すばるはそっと振り返った。コトリスはただ静かに見守ってくれていた。
「……わたしがきちんと消えないと。ユキコちゃんだって、忘れられないのよ」
コトリスは全てわかっていると眼差しで返し、手を差し伸べる。
「いいの? コトリス」
「すばるが望んだのと同じ気持ちさ」
すばるはコトリスの前に来ると、両手を何度か表裏にひっくり返した。
「わたしがわたしを消すって、願えばいいの?」
「ココは想いが形になった場所だから、大体はなんとかなる。ってキミはつくづく、スターゲイザードのあれこれを、知っているようでピンとキてないんだね」
「むー……わたし、スターゲイザードになってた時間、全部合わせて丸一日もないのよ」
口が三角形にならないように頬をふくらませたすばるを、コトリスは明るく笑った。
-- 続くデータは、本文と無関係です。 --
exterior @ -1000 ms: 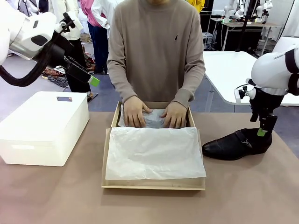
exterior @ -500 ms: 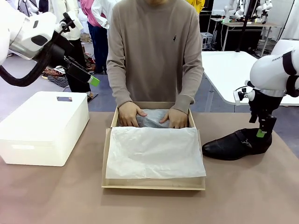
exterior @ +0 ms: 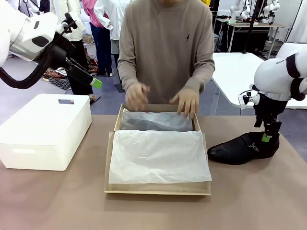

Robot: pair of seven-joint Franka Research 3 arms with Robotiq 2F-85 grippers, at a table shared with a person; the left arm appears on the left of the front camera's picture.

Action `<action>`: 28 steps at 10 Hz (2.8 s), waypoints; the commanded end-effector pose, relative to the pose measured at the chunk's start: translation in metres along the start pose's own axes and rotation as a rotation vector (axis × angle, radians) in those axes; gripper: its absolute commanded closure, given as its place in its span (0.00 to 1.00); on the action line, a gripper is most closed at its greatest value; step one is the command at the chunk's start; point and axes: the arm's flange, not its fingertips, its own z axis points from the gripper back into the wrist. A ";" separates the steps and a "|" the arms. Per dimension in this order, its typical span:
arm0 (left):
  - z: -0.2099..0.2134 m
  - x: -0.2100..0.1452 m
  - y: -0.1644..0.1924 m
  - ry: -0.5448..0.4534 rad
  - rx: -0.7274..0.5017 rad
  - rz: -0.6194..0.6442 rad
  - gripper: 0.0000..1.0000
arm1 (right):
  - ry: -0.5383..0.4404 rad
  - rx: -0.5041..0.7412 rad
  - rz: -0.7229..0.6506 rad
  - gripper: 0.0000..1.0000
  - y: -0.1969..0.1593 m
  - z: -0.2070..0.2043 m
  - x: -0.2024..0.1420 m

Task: Pack the shoes into the box.
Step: Place the other shoe of the Shoes into the Shoes Box.

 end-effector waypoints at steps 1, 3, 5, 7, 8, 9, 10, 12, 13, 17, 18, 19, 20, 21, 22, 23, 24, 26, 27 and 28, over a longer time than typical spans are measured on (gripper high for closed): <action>0.001 0.000 0.001 -0.012 -0.019 -0.005 0.00 | -0.036 0.008 0.019 0.00 -0.009 -0.007 -0.003; 0.001 0.000 0.001 -0.012 -0.019 -0.005 0.00 | -0.036 0.020 0.015 0.00 -0.008 -0.013 -0.004; 0.001 0.000 0.001 -0.012 -0.019 -0.005 0.00 | -0.033 0.027 0.012 0.00 -0.007 -0.020 -0.005; 0.001 0.000 0.001 -0.012 -0.019 -0.005 0.00 | -0.035 0.041 0.010 0.00 -0.006 -0.026 -0.004; 0.001 0.000 0.001 -0.012 -0.019 -0.005 0.00 | -0.037 0.051 0.009 0.00 -0.006 -0.026 -0.003; 0.001 0.000 0.001 -0.012 -0.019 -0.005 0.00 | -0.034 0.059 0.008 0.00 -0.005 -0.026 -0.002; 0.001 0.000 0.001 -0.012 -0.019 -0.005 0.00 | -0.032 0.069 0.008 0.12 -0.005 -0.025 -0.002; 0.001 0.000 0.001 -0.012 -0.019 -0.005 0.00 | -0.037 0.093 0.002 0.41 -0.003 -0.025 -0.001; 0.001 0.000 0.001 -0.012 -0.019 -0.005 0.00 | -0.039 0.101 -0.002 0.56 -0.003 -0.024 -0.002; 0.001 0.000 0.001 -0.012 -0.019 -0.005 0.00 | -0.055 0.127 0.003 1.00 0.000 -0.020 -0.001; 0.001 0.000 0.001 -0.012 -0.019 -0.005 0.00 | -0.057 0.129 0.005 1.00 0.001 -0.018 -0.001; 0.001 0.000 0.001 -0.012 -0.019 -0.005 0.00 | -0.056 0.131 0.003 1.00 0.002 -0.017 -0.002; 0.001 0.000 0.001 -0.012 -0.019 -0.005 0.00 | -0.056 0.125 -0.007 1.00 0.002 -0.015 -0.003; 0.001 0.000 0.001 -0.012 -0.019 -0.005 0.00 | -0.053 0.117 -0.015 1.00 0.000 -0.011 -0.005; 0.001 0.000 0.001 -0.012 -0.019 -0.005 0.00 | -0.043 0.103 -0.028 1.00 -0.003 -0.006 -0.008; 0.001 0.000 0.001 -0.012 -0.019 -0.005 0.00 | -0.029 0.092 -0.042 1.00 -0.007 0.002 -0.010; 0.001 0.000 0.001 -0.012 -0.019 -0.005 0.00 | -0.025 0.080 -0.093 1.00 -0.014 0.015 -0.010; 0.001 0.000 0.001 -0.012 -0.019 -0.005 0.00 | 0.004 0.051 -0.187 1.00 -0.027 0.046 -0.013; 0.001 0.000 0.001 -0.012 -0.019 -0.005 0.00 | 0.007 0.049 -0.245 1.00 -0.030 0.066 -0.015; 0.001 0.000 0.001 -0.012 -0.019 -0.005 0.00 | 0.019 0.049 -0.304 1.00 -0.030 0.087 -0.016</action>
昨日、眠りにつく前と同じ、気ままにのん気に。
でもいつまでも、こんな時間は続かれない。
やがてどちらからともなく両手を胸の前でお互いに向け合った。
あの歌がくちびるからこぼれてくる。
「スターゲイザー」
二人は互いを見つめ合った。
「ほしみるひとみ」
すばるの黒くて丸い瞳の真ん中に、星より鮮やかにコトリスが映っている。
「みつめるひとみ」
見つめられたコトリスの瞳にも、光りのようにまっすぐすばるが映っている。
「ひとみとひとみ」
見つめ合った瞳と瞳の、そのまた瞳の中に、幾重にも彼方まで二人の姿を照らし合う。
すばるとコトリスは、互いの手と手に触れた。
「スターゲイザード」
そして宇宙は静寂に包まれる。
長い髪の少女と、金色の髪をした少年は、どこにもいない。
あとにはかすれた岩石で作られた、無機質な小惑星が残るだけだった。